Gazing at The Garden at The Isabella Gardner Museum in Boston, MA
Isabella Gardner Museum | Boston, Massachusetts

This past weekend I had the joy of tagging along with my daughter on a very quick unexpected trip to Boston, MA. During our whirlwind of a timeframe, we had the pleasure of visiting the Isabella Gardner Museum in the downtown area. If you are not already familiar with its story, it is home to many beautiful works of art, from Rembrandt to Botticelli, curated by Isabella and modeled after a Venetian palazzo. It also includes an exquisite inner courtyard garden full of beautiful flowers and plants and statues. Built in 1898, she opened up the museum a couple years later "for the education and enjoyment of the public forever". It is currently enjoyed by people from all over the world.


And I can say we certainly did enjoy it. Its beauty actually brought me to tears. It was so very lovely from its architecture to its paintings to its garden. The extraordinarily large tapestries in one room were truly breathtaking. Isabella's vision was brought to life.


But another part of its story is not as beautiful, as it is also home to the "world's biggest art heist" where many rare and valuable pieces of her collection were stolen and never recovered. As Isabella stated in her will for the museum to remain as is, the trustees have chosen to keep the empty frames, where canvasses were crudely ripped out, on the walls in the Dutch Room gallery. This serves to not only respect her wishes of the art remaining as is, but also as a sign of hope that they will one day be returned and their beauty restored if possible.
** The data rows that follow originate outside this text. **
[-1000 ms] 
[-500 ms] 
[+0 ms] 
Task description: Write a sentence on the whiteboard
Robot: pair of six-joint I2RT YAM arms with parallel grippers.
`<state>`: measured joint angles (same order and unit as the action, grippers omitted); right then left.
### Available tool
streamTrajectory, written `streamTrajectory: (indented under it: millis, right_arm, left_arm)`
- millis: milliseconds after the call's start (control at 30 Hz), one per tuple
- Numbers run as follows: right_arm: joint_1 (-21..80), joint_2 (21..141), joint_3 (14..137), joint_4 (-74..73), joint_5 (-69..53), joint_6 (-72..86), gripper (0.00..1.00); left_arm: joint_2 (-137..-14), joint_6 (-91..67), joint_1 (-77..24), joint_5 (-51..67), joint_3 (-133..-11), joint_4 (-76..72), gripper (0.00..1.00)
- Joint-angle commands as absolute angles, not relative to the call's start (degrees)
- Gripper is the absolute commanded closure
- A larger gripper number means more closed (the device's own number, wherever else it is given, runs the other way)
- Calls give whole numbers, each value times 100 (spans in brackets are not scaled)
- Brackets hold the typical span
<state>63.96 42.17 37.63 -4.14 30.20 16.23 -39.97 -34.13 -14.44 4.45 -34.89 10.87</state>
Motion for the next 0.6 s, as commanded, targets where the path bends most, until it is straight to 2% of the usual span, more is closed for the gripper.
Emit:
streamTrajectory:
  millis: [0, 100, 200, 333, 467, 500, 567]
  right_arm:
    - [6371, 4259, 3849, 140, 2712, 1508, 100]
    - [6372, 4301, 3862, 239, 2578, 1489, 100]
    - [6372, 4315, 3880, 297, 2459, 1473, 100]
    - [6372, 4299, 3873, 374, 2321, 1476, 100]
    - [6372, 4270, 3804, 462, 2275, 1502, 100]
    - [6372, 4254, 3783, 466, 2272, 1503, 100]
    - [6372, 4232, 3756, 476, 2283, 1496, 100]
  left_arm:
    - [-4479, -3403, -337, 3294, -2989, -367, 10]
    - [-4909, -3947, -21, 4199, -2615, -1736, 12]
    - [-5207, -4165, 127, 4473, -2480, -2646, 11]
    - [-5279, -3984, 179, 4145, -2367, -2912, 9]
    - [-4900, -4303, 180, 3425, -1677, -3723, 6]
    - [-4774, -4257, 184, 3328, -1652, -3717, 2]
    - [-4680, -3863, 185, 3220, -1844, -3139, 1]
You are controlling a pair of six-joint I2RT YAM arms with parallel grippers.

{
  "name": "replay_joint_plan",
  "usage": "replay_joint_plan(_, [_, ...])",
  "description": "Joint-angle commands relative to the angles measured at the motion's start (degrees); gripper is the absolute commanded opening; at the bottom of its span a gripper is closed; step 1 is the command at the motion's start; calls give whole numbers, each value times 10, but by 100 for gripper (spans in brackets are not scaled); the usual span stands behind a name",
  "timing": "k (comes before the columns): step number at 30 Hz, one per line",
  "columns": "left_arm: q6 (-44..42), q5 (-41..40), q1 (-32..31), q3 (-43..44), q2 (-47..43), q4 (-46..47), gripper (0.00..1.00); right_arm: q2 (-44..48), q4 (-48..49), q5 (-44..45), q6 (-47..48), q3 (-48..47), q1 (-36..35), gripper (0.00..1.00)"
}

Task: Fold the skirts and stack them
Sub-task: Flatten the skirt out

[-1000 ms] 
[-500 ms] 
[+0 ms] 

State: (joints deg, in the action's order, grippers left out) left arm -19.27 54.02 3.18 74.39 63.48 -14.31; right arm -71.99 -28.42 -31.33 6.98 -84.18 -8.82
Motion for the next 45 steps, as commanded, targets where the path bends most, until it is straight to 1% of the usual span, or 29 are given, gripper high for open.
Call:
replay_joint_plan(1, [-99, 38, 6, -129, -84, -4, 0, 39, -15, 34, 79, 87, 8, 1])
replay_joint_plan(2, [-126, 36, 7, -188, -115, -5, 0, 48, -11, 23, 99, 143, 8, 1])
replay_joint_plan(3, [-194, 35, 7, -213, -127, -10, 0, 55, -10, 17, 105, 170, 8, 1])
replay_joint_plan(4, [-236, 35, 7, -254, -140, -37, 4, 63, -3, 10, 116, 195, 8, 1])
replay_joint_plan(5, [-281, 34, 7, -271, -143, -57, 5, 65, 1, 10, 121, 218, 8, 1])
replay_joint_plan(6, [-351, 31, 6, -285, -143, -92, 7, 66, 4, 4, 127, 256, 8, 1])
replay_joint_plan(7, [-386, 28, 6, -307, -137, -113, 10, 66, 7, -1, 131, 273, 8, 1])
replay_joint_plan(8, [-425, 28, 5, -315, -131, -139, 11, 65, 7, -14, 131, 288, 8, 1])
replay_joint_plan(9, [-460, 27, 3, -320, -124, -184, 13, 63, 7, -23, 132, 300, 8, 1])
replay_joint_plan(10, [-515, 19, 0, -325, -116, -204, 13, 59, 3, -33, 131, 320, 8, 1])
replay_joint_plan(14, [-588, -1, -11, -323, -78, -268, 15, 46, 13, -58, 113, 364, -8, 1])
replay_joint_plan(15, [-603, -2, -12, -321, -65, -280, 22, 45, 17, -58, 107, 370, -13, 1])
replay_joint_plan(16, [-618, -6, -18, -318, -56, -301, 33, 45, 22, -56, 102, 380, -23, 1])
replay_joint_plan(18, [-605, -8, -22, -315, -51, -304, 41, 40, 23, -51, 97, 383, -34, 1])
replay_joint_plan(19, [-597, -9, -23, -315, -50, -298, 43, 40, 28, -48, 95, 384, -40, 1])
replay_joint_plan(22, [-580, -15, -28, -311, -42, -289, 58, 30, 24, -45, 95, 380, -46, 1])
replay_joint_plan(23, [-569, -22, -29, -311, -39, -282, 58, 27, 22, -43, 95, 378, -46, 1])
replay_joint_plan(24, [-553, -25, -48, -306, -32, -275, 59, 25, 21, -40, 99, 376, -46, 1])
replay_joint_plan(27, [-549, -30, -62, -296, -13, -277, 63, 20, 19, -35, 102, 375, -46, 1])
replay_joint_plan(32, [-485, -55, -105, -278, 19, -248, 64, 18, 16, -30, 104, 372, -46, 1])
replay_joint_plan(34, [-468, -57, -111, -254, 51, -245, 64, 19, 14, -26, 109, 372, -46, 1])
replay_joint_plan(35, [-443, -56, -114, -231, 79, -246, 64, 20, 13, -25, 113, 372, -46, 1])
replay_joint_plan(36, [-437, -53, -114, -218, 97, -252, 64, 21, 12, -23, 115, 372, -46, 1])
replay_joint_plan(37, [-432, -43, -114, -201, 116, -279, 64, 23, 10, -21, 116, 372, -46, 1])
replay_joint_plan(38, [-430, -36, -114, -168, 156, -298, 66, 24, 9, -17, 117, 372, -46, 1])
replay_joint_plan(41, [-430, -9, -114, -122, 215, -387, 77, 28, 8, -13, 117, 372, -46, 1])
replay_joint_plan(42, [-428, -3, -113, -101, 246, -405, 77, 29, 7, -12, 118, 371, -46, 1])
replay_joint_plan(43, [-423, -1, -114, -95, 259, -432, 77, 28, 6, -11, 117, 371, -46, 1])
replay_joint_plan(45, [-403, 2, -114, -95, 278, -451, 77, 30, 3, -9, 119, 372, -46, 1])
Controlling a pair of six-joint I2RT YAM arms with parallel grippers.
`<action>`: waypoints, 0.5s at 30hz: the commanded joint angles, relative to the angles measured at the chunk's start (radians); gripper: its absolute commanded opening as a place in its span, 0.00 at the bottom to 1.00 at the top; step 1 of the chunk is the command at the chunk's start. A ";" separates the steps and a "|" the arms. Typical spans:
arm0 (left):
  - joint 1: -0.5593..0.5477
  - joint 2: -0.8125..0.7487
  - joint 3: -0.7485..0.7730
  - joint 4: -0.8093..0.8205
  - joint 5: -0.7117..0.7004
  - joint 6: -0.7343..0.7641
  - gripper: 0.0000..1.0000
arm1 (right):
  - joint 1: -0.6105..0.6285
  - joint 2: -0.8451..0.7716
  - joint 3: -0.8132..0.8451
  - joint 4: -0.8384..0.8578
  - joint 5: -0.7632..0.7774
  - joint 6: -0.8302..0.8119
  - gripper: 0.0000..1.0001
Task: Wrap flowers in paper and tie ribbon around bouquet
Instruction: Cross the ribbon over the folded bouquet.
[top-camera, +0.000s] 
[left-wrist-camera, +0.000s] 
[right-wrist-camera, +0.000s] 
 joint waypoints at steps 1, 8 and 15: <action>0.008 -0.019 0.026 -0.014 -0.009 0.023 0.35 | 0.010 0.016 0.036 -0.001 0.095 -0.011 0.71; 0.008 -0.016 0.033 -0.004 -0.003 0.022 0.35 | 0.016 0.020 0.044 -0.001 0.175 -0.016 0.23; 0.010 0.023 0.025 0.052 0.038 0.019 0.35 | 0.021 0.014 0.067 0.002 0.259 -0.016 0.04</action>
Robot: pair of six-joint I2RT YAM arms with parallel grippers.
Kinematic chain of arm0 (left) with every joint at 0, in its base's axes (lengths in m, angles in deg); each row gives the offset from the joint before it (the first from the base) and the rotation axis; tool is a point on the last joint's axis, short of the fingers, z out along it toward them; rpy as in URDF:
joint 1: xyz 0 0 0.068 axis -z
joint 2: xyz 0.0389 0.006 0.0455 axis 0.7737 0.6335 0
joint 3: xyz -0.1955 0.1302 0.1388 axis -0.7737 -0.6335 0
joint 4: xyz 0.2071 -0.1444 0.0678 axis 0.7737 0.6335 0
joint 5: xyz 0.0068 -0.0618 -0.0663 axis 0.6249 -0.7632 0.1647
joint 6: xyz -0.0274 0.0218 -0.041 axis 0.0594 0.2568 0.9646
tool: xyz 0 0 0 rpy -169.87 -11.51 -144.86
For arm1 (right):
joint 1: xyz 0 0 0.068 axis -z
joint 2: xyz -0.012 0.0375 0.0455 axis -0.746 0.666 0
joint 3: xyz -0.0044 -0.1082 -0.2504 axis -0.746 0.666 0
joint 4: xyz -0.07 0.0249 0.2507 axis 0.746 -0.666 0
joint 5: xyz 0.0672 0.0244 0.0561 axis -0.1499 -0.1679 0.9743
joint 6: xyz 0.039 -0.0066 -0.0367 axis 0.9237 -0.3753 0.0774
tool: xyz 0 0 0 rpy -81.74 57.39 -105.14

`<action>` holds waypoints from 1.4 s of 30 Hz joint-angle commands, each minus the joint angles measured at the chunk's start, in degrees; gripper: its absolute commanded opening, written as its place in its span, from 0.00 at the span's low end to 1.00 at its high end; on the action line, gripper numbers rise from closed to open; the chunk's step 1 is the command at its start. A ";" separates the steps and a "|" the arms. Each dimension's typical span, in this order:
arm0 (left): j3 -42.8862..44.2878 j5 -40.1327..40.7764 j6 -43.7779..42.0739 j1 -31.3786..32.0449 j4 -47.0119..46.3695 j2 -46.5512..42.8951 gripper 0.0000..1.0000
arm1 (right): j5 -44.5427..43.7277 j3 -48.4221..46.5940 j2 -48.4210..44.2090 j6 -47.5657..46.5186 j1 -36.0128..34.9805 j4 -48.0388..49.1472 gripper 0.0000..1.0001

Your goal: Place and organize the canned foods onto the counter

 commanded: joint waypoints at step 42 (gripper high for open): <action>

Something unexpected was shaken within me as I was standing before not only one of a kind masterpieces, but of brokenness.


I felt the pang of beauty being ripped away heartlessly.


Of someone else's dreams being slashed for personal gain.


Of evil coming in to kill, steal, and destroy not only the artwork themselves, but also the voices of both the artists and the curator who intentionally created, acquired, and placed them in such a way to tell a story and bring joy to others.


Of the injustice.


I suppose what I was feeling was the tension between joy and sorrow.


Yes.


That's it.


Joy and Sorrow.


As we walked from room to room and corridor to corridor, I watched the faces of so many just standing in awe and appreciation of the beauty before them. And I felt it too. Despite the evidence of pure evil having made its mark, there was joy. As there is beauty from ashes, so it was here...beauty despite ashes.


Although darkness stole a piece of the story, joy and beauty could not be contained.


Joy and beauty survived despite the schemes of evil.


And hope of healing remains, in the blank spaces within the empty frames of the walls and the hearts.


I can relate to that. As I am sure you can.


The brokenness in this world assures us that we will experience pain and hardship. God's Word confirms it.


But as Believers In Jesus...


The joy of the Lord is our strength.


Hope combats despair.


Laughter is medicine.


Gratitude is key.


Forgiveness is foundational.


Justice comes from the Lord.


His Grace is sufficient.


And His promises are that He will turn all things for good for those that believe in Him and are called according to His purpose. For our good and for His Glory.


I don't know, I might just hang an empty frame on my own wall as a symbol of hope for the future and healing from the past.